Longitude: -3.8685 / 3°52'6"W

OS Eastings: 267733.195247

OS Northings: 74471.687973

OS Grid: SX677744

Mapcode National: GBR QB.0G0B

Mapcode Global: FRA 27SL.NQ5

Entry Name: Enclosure and fields N of Yar Tor

Scheduled Date: 11 January 1965

Source: Historic England

Source ID: 1003292

English Heritage Legacy ID: DV 533

County: Devon

Civil Parish: Widecombe in the Moor

Traditional County: Devon

Lieutenancy Area (Ceremonial County): Devon

Church of England Parish: Leusdon St John the Baptist

Church of England Diocese: Exeter


An enclosed stone hut circle settlement with fields forming part of the Dartmeet coaxial field system 400m NNW of Yar Tor.

Source: Historic England


This record was the subject of a minor enhancement on 5 November 2015. The record has been generated from an "old county number" (OCN) scheduling record. These are monuments that were not reviewed under the Monuments Protection Programme and are some of our oldest designation records.

The monument includes an enclosed stone hut circle settlement with fields forming part of the Dartmeet coaxial field system situated on a north west facing slope of Yar Tor overlooking the valley of the East Dart River. The settlement survives as two stone hut circles incorporated into the walls of an oval enclosure with further rectangular fields beyond.
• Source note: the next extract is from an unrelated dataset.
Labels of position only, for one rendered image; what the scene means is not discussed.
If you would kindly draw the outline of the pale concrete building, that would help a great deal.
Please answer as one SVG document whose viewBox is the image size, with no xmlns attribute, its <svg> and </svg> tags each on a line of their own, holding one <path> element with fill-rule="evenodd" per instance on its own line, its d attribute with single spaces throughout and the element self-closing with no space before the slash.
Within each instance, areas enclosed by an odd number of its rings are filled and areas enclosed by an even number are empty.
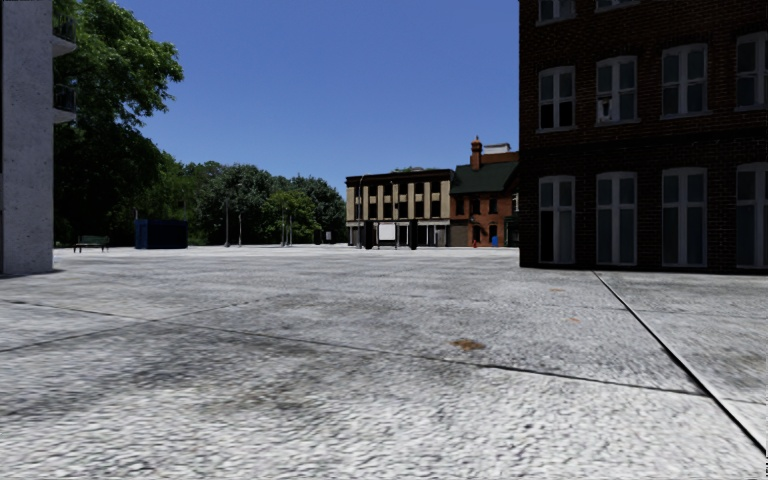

Both stone hut circles are defined by rubble walls measuring up to 1.5m wide and 0.8m high which enclose circular areas with internal diameters of up to 9.5m. The walls of the enclosure have been cut by a trench for a water pipe. The surrounding rectangular fields form part of the coaxial field system and have been reused during the medieval period as the basis for a later field system.

Further archaeological remains survive in the vicinity, some are scheduled but others have not been included because they have not been formally assessed.

Source: Historic England

Reasons for Scheduling

Dartmoor is the largest expanse of open moorland in southern Britain and, because of exceptional conditions of preservation, it is also one of the most complete examples of an upland relict landscape in the whole country. The great wealth and diversity of archaeological remains provide direct evidence for human exploitation of the Moor from the early prehistoric period onwards. The well-preserved and often visible relationship between settlement sites, major land boundaries, trackways, ceremonial and funerary monuments as well as later industrial remains, gives significant insights into successive changes in the pattern of land use through time. Stone hut circles and hut settlements were the dwelling places of prehistoric farmers on Dartmoor. They mostly date from the Bronze Age, with the earliest examples on the Moor in this building tradition dating to about 1700 BC. The stone-based round houses consist of low walls or banks enclosing a circular floor area; remains of the turf or thatch roof are not preserved. The huts may occur singly or in small or large groups and may lie in the open or be enclosed by a bank of earth and stone. Although they are common on the Moor, their longevity and their relationship with other monument types provide important information on the diversity of social organisation and farming practices amongst prehistoric communities. They are particularly representative of their period. Elaborate complexes of fields and field boundaries are some of the major features of the Dartmoor landscape. The reaves are part of an extensive system of prehistoric land division introduced during the Bronze Age (c.2000-700 BC). They consist of simple linear stone banks used to mark out discrete territories, some of which are tens of kilometres in extent.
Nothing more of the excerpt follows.